▸ **Task brief**
All lines in the data that hold the word "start" need copying.

▸ **Provided data**
☆ ☆ ☆ ☆ ☆

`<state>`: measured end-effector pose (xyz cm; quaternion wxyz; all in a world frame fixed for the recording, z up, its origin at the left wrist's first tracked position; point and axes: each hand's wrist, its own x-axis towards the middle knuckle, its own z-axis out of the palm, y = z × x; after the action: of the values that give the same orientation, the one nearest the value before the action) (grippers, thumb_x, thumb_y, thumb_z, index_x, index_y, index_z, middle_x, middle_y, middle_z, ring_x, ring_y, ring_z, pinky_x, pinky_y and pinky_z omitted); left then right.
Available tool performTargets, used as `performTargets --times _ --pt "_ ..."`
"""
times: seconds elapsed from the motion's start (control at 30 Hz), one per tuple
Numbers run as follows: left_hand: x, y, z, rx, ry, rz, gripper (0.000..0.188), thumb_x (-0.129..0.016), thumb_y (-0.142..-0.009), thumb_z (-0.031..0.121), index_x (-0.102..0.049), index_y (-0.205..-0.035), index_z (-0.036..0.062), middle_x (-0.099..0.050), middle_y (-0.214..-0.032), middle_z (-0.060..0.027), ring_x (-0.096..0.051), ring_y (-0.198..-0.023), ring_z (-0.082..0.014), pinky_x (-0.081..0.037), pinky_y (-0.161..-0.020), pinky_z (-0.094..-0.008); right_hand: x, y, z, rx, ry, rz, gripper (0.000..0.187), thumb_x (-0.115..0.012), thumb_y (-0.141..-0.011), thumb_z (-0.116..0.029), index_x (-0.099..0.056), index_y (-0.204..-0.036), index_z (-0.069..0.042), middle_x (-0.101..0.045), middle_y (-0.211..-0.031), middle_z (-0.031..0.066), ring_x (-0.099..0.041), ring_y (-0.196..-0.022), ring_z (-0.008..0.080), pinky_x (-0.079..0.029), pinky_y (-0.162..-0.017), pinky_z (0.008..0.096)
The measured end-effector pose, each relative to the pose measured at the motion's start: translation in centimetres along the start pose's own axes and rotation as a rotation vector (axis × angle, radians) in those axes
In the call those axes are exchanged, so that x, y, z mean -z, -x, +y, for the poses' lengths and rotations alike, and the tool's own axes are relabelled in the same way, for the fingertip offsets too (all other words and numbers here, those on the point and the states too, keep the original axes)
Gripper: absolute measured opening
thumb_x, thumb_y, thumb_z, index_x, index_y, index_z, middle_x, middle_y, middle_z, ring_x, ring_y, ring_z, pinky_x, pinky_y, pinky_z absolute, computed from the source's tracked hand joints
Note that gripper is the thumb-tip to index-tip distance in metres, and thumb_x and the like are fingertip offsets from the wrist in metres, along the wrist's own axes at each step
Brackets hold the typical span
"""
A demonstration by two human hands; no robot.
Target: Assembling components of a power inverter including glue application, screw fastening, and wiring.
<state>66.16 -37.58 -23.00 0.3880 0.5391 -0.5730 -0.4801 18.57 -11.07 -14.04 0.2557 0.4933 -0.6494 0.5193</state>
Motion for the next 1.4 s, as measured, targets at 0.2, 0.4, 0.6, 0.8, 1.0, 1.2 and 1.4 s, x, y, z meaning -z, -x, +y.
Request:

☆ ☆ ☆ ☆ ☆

▸ **Exercise solution**
times: seconds elapsed from the motion's start (control at 30 Hz), one per tuple
The measured end-effector pose, each relative to the pose measured at the motion's start: translation in centimetres along the start pose's own axes and rotation as a rotation vector (axis × angle, radians) in those axes

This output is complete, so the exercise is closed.